Likewise, the covenant not to compete at issue here was in no way necessary to protect Woodward Insurance in the fruits of its sale of stock. The Court of Appeals was correct in its unanimous conclusion that Milgram applied to the facts at bar. Woodward Insurance, Inc. v. White, supra. Accord, Wilmar, Inc. v. Liles, (1971) 13 N.C. App. 71, 185 S.E.2d 278, 51 A.L.R.3d 816.
The majority of this Court attempts to distinguish Milgram on the basis that Milgram "did not involve a contract that could be construed to be an employment contract at all." Majority Opinion, supra. Neither did this case, however; there was no employment contract between the parties. White was an employee at will and could be fired at any time.
The significance of this fact must be recognized, as it has been in the case precedent of this Court. In Jenkins v. King, (1946) 224 Ind. 164, 65 N.E.2d 121, this Court found that a covenant not to compete executed as part of a two-year written employment contract lapsed at the end of the two-year term. Although the employee had continued to work past the two-year contractual period, this Court found the covenant unenforceable. The majority's decision here cannot be reconciled with the Jenkins holding.

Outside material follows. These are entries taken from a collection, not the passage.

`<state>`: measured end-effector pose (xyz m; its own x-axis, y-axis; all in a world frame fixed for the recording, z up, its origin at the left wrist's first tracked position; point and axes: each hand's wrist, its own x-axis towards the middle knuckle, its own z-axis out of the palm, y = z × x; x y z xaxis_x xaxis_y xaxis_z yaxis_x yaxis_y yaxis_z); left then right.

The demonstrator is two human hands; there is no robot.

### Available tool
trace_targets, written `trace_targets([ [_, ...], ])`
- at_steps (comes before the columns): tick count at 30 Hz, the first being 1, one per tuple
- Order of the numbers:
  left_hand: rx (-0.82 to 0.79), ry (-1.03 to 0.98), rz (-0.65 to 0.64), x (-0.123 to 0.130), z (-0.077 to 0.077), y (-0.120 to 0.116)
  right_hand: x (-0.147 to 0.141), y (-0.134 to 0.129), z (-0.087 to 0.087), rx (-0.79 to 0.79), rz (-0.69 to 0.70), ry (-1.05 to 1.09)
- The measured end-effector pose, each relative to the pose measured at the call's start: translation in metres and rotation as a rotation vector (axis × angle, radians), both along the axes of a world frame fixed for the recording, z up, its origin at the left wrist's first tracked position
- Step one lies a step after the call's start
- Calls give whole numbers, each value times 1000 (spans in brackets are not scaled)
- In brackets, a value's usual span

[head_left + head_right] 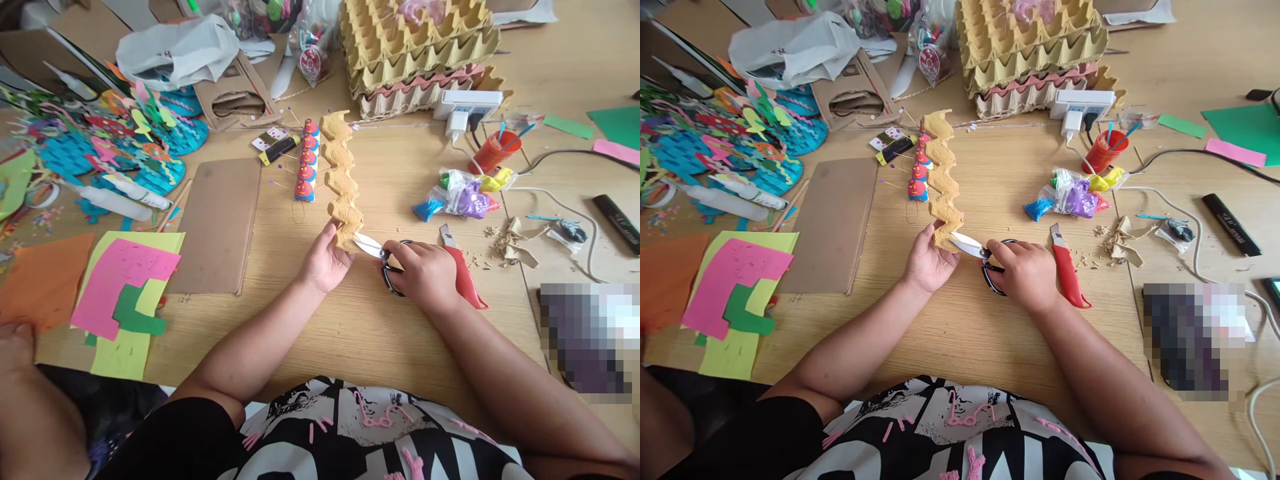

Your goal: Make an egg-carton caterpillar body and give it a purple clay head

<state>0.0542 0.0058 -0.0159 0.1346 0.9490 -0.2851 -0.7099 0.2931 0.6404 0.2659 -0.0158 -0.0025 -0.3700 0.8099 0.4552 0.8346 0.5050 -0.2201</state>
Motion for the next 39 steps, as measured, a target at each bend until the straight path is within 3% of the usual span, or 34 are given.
trace_targets([
  [5, 21, 24, -25, 0, 1, -1, 0, 2, -1, -177, -33, 210],
  [11, 175, 85, -157, 8, 7, -8, -4, 4, -7, -621, 48, 935],
  [14, 218, 150, -186, 13, 3, -13, -5, 6, -9, -690, 89, 1107],
  [22, 365, 290, -274, 17, -6, -25, -12, 8, -7, -698, 105, 1228],
  [28, 448, 351, -242, 17, -9, -26, -11, 6, -9, -719, 121, 1255],
  [33, 373, 436, -127, 13, -11, -24, -15, 10, -14, -758, 156, 1264],
  [39, 300, 367, -135, 13, -13, -22, -18, 10, -13, -834, 243, 1363],
])
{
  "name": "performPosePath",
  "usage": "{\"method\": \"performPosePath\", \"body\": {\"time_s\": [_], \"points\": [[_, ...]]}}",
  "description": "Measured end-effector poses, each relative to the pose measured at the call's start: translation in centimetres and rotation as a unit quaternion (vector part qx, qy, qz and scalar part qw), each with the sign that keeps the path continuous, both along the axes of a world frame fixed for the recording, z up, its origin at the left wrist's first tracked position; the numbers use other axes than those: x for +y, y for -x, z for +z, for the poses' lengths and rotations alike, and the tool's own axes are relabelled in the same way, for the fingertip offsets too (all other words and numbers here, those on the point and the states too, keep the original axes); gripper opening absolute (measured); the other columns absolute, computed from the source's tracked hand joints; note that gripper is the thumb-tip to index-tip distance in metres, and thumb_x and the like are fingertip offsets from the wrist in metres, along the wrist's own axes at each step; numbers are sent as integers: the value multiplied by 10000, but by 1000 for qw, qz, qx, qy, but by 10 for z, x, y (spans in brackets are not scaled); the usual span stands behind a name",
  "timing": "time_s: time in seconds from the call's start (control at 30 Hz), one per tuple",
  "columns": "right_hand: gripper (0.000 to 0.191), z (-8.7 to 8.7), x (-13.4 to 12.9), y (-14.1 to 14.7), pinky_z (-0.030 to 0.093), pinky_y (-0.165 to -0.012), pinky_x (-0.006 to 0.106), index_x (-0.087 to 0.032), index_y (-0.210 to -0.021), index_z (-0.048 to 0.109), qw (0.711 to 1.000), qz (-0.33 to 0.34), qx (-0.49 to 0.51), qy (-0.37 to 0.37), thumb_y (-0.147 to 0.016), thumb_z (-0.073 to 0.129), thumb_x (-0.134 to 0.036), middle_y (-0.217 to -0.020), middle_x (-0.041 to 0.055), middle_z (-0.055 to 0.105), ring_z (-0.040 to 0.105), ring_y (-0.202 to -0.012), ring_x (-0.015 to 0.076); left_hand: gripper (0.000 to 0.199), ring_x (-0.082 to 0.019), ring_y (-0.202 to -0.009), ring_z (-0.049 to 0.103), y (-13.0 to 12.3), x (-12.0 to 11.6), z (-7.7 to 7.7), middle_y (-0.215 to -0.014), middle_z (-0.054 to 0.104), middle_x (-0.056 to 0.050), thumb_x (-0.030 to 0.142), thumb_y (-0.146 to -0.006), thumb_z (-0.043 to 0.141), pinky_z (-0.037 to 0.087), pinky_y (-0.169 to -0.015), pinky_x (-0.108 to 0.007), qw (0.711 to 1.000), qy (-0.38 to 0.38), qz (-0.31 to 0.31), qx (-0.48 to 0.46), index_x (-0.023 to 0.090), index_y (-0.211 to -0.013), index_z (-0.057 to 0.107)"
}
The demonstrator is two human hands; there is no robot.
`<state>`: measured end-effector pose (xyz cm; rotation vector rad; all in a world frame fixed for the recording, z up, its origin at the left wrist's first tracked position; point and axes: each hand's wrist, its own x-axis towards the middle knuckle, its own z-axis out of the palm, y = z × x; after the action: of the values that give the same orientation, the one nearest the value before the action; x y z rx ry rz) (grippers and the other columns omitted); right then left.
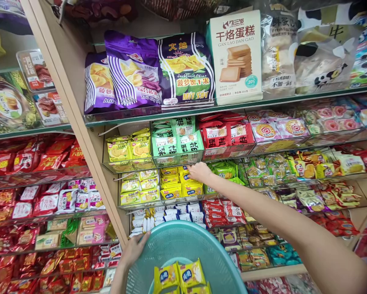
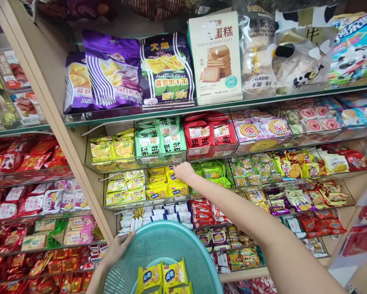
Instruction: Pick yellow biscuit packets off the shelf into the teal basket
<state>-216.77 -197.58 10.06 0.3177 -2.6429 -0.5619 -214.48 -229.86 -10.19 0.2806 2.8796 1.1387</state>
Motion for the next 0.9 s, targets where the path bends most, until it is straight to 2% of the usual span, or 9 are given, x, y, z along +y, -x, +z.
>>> {"method": "performPosePath", "body": {"time_s": [0.27,0.47,0.9], "points": [[351,-1,-2,4,447,-639,299,-58,-1061,552,1000,-16,-8,7,-899,385,-321,-942,237,662,648,-901,247,562,-224,-734,560,1,0,0,-660,607,-13,667,-765,344,393,-686,-276,1000,13,13,3,176,-641,587],[345,-1,0,2,444,-646,301,-78,-1088,525,1000,-17,-4,8,-906,371,-327,-926,222,670,651,-893,245,574,-230,-748,559,-2,3,5,-709,637,-21,659,-773,333,381,-689,-278,1000,21,11,7,178,-712,641],[396,-6,14,2,431,-629,277,-75,-1187,440,999,26,-3,-29,-923,318,-344,-805,190,682,664,-820,242,612,-232,-746,575,-4,2,9,-689,635,-17,702,-744,343,400,-683,-261,1000,2,12,-15,162,-696,627]]}}
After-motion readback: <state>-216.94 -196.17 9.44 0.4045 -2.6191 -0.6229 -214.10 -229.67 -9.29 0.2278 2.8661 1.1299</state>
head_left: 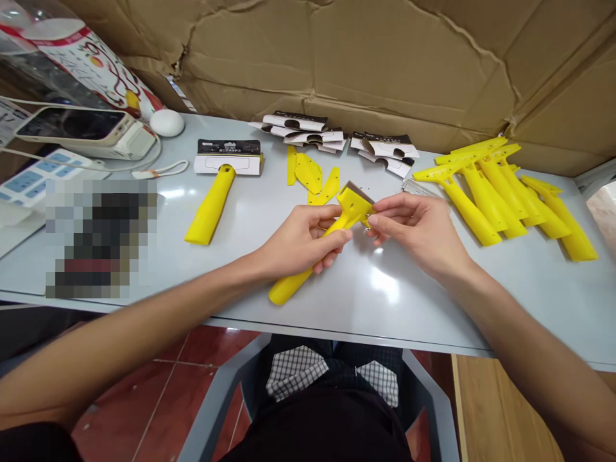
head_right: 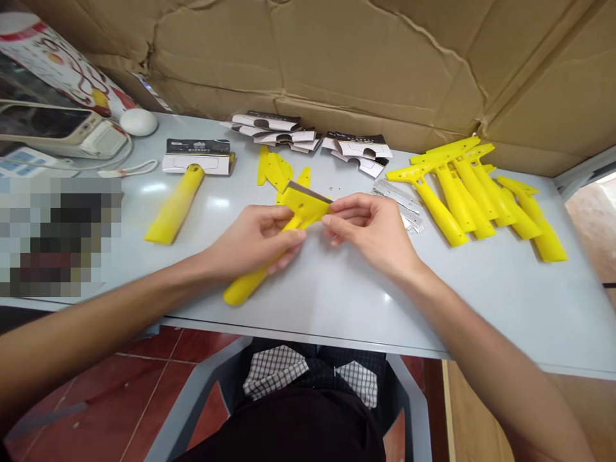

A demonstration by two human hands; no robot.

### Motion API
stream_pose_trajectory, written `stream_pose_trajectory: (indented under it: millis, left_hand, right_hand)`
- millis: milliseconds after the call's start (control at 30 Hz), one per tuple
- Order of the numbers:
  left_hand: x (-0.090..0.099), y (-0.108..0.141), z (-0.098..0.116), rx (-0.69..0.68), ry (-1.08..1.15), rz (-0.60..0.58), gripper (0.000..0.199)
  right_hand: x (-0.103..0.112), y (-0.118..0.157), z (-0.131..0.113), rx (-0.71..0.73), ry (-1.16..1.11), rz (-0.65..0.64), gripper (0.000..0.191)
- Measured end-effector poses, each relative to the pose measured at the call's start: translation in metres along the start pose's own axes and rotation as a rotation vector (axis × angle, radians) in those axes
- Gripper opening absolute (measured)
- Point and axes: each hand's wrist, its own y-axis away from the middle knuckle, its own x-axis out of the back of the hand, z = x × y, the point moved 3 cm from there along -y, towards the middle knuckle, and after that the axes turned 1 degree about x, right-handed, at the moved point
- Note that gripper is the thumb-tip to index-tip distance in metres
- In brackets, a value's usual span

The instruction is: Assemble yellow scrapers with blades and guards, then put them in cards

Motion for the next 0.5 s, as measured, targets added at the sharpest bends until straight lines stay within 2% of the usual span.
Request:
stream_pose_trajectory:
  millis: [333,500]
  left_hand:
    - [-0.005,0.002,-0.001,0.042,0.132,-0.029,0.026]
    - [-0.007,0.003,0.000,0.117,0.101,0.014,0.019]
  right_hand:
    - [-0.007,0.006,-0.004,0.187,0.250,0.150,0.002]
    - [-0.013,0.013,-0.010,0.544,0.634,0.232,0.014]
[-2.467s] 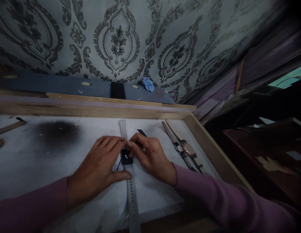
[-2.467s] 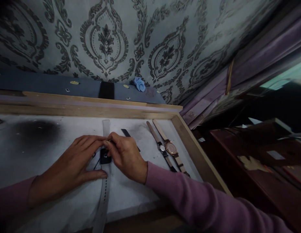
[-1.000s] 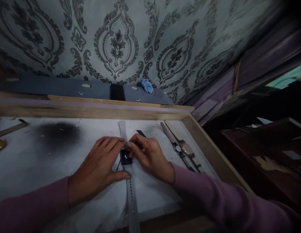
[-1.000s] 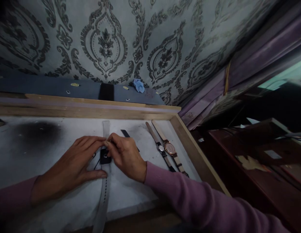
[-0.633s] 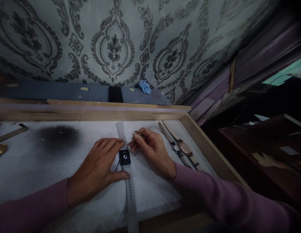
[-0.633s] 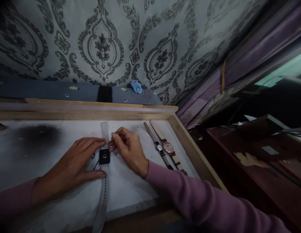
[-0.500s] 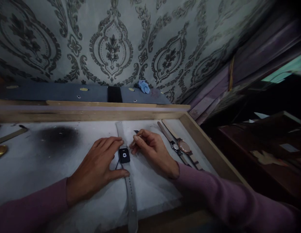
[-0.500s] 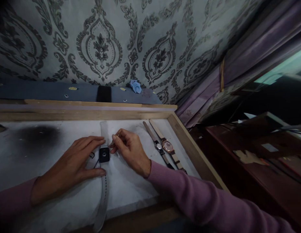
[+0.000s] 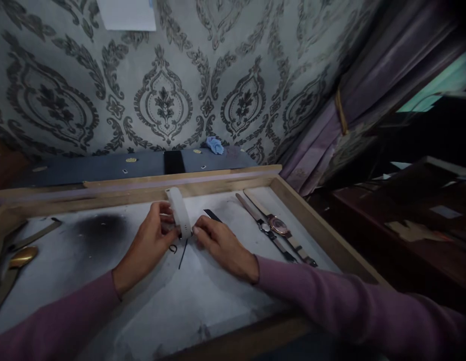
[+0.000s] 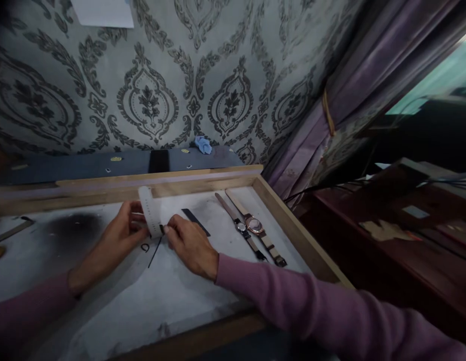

Inasmuch as the covenant not to compete was executed solely in consideration for the opportunity to purchase stock, as per the express terms of the contract drafted by Woodward, consistency with this Court's decision in Jenkins v. King, supra, would deem that the enforceability of the covenant also expired with White's resale of the stock to Woodward Insurance. The trial court was correct in holding that this rationale also rendered summary judgment appropriate.
The decision in Jenkins, as well as the numerous principles and precedent discussed herein, have rested on this jurisdiction's repeated recognition that covenants not to compete are in restraint of trade and, as a consequence, are not favored in the *73 law. Jenkins v. King, supra; Captain & Co. v. Towne, (1980) Ind. App., 404 N.E.2d 1159. The majority's decision here today runs against the grain of this well-settled maxim; at the same time, it flies in the face of both Ind.R.Tr.P. 56(E) and the contractual principle that language contained in an agreement is to be strictly construed against the author.
The Court of Appeals correctly decided the issues presented by the parties. Woodward Insurance, Inc.'s petition to transfer should be denied.
For all the foregoing reasons, I dissent.